The document makes it clear that the EU is very much in favor the general structure that was used to set up ICANN: a private-sector entity handling the general operations, with governmental oversight of its decisions. In fact, the document is notable for the absence of any specific criticisms of any actions taken by ICANN during the past decade. A section entitled "How has ICANN performed in its first ten years?" is largely complementary, with the only real complaint being that it has no mechanism for binding oversight by the international community—in essence, the EU is admitting that the setup has worked well without its input.

I find it rather amazing that the US government has managed to stay "hands off" with respect to ICANN. There's a lot of power there to punish countries and organizations that the US considers hostile, but no evidence (I'm aware of) it has pushed to do so. Maybe I should keep my mouth shut before some congressman gets an idea.

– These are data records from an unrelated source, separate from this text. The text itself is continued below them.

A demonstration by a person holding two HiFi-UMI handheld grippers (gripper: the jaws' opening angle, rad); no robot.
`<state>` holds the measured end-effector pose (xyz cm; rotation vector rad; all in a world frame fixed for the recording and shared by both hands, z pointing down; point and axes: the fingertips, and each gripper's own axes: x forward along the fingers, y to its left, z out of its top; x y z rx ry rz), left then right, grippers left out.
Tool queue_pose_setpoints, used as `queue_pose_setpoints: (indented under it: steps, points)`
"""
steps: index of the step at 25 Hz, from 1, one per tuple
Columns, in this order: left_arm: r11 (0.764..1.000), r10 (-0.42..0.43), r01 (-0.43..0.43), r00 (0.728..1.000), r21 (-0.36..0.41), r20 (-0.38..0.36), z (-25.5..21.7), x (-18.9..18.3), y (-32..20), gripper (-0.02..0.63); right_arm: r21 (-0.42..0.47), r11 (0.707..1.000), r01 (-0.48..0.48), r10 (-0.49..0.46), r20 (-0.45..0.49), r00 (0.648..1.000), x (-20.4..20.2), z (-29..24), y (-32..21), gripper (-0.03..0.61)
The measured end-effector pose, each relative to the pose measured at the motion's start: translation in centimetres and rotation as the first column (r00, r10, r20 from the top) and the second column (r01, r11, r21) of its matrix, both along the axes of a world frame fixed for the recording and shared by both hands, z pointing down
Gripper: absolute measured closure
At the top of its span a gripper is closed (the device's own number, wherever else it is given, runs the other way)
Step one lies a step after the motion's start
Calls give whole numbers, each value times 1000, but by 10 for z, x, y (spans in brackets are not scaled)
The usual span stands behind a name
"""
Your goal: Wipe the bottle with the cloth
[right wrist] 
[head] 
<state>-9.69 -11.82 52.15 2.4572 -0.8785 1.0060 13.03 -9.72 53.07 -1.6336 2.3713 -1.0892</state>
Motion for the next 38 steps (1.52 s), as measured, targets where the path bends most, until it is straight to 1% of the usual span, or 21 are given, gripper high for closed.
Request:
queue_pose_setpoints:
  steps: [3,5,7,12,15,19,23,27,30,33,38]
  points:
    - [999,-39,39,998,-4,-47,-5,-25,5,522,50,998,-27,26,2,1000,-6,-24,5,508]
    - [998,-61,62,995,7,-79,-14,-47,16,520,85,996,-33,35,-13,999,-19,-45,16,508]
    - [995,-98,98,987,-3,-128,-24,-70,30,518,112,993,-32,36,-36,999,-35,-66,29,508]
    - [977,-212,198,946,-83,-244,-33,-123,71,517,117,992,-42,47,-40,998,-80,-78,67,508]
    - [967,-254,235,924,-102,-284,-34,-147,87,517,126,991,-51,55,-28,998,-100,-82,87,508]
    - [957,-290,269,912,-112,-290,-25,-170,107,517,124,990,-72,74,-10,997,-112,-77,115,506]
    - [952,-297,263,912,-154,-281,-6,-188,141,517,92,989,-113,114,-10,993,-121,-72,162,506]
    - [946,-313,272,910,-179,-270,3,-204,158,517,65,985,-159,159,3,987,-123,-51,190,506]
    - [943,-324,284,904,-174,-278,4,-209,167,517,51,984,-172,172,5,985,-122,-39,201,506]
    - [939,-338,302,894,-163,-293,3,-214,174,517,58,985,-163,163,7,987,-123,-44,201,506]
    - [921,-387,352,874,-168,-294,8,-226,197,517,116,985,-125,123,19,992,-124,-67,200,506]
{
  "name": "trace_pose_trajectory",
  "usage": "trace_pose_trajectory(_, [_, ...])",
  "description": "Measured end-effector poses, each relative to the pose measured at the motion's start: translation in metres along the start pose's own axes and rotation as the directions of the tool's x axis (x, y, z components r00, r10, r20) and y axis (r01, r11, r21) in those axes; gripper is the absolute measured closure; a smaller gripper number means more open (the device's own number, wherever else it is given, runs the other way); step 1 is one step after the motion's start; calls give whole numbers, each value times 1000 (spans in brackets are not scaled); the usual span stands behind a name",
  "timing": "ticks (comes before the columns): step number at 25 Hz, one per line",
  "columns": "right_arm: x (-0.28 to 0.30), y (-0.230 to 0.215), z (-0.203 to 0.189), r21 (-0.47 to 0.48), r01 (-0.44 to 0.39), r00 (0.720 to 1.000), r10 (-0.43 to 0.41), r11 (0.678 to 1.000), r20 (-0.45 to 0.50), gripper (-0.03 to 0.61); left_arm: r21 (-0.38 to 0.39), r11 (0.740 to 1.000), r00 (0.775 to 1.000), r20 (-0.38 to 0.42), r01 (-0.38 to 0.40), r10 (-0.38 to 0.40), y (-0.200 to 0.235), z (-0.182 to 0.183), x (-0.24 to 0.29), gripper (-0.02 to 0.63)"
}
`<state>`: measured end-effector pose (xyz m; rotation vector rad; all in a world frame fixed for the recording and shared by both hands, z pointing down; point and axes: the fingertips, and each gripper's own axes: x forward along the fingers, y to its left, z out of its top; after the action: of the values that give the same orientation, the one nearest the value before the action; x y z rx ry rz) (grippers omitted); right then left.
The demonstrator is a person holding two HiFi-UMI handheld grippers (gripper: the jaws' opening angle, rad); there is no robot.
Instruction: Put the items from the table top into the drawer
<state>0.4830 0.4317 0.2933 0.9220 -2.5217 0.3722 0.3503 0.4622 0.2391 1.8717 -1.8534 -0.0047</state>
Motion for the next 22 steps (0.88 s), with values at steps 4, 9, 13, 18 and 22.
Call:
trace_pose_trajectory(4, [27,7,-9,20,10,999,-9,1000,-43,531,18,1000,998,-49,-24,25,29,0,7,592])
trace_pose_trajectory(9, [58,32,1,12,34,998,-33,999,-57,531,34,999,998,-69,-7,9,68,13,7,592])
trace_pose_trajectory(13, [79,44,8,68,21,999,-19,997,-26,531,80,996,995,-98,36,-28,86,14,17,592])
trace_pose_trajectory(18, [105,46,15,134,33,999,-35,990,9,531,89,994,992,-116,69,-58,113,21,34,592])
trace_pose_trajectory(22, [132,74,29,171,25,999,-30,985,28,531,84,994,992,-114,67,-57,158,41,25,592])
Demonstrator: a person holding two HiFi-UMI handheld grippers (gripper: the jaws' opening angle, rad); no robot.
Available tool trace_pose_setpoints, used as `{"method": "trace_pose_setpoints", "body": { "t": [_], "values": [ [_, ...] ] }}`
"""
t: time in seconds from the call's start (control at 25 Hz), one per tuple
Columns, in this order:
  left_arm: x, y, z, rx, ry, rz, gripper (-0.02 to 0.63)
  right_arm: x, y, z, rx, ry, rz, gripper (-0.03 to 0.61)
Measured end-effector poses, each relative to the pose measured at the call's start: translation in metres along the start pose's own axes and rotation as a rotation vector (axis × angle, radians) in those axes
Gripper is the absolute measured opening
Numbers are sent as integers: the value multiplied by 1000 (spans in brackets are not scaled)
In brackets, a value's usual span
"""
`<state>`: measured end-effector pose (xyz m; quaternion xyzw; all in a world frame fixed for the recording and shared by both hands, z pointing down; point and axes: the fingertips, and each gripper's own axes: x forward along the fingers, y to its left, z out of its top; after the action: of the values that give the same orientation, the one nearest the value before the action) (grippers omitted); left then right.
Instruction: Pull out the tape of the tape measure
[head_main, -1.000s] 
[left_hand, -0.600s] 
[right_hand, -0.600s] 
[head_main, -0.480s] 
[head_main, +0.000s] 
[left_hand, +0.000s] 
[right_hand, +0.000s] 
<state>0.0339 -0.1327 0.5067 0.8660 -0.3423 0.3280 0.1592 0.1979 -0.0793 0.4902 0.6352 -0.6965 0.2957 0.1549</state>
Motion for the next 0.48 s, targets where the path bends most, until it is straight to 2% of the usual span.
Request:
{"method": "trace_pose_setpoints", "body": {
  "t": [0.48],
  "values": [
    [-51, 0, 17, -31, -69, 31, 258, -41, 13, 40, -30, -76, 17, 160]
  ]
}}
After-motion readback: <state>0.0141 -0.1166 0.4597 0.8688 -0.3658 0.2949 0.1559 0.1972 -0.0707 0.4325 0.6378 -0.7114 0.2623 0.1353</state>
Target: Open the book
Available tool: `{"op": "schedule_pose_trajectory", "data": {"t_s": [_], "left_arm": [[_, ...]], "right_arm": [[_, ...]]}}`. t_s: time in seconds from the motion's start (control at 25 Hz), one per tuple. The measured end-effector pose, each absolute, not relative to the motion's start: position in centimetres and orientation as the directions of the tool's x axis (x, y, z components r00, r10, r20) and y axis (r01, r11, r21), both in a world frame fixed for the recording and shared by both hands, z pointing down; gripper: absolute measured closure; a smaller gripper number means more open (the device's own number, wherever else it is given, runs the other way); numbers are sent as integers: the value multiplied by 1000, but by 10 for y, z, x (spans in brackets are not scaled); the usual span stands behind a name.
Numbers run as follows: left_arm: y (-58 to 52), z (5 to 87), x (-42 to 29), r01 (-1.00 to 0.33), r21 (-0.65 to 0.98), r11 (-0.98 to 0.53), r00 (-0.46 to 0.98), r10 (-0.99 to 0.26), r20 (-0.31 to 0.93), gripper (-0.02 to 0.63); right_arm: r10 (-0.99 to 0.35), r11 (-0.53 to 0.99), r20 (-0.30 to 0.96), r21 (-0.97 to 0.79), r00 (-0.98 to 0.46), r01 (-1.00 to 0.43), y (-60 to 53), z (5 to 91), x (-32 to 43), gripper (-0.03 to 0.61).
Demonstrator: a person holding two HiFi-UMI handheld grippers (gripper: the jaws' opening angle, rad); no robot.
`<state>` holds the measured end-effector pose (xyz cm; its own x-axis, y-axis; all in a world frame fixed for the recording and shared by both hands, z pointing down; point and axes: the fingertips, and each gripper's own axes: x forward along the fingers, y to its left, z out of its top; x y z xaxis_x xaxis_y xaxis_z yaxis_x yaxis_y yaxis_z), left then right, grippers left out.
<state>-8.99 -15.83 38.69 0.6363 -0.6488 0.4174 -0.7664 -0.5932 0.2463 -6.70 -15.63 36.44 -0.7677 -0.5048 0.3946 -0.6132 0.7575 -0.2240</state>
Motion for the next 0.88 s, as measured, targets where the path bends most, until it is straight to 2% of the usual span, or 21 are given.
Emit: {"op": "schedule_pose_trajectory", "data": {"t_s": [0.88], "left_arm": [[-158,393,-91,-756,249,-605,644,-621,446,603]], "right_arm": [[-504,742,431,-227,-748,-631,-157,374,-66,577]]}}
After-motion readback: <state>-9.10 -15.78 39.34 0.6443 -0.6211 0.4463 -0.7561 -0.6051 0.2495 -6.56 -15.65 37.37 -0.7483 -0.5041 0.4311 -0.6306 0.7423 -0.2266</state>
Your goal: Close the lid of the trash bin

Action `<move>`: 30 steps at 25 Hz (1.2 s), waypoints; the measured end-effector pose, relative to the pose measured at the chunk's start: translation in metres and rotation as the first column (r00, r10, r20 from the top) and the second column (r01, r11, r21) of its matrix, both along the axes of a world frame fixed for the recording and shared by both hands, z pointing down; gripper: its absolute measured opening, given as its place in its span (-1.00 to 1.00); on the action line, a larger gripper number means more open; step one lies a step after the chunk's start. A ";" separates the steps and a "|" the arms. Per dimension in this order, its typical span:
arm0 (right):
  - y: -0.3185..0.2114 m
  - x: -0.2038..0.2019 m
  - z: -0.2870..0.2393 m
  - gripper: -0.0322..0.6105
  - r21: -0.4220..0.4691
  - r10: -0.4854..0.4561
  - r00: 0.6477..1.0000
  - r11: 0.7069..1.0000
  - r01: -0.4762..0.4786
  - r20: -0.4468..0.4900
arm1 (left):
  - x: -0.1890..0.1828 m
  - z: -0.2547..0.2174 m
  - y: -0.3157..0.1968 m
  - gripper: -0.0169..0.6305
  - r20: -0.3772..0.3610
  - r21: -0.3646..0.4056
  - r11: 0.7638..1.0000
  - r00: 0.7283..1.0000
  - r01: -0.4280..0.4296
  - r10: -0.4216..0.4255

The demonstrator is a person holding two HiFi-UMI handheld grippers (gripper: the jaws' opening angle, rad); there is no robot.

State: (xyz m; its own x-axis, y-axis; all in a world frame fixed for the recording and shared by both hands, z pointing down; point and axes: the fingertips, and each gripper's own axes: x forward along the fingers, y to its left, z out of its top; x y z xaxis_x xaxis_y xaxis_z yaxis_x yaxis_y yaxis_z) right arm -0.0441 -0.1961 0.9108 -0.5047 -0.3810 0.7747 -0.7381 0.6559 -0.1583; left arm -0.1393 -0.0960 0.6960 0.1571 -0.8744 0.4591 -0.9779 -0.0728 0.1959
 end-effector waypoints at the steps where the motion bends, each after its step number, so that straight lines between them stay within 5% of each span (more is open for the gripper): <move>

So why in the world would we want to give even more countries a chance to screw with things? We -- the Internet community -- have lucked out that ICANN has remained benevolent. Everyone knows what happens when you throw more cooks into a kitchen, and this quote already has me worrying about what the EU visions ICANN should do:

"The EU also believes that future internet governance arrangements should comply with key principles, in particular, the respect for human rights and freedom of expression as well as the need to preserve stability and security of the Internet."

I don't know about the EU, but for a cautious tale we only have to look a little north. What the Canadian Human Rights Commussion thinks is free speech is downright scary. Just remember that the US has a very broad view of what constitutes freedom of expression, that the Internet currently reflects this, and that many countries don't share our view.

I'm all for discussing alternatives to ICANN because we shouldn't assume it will always remain benign. But let's not change anything until problems occur.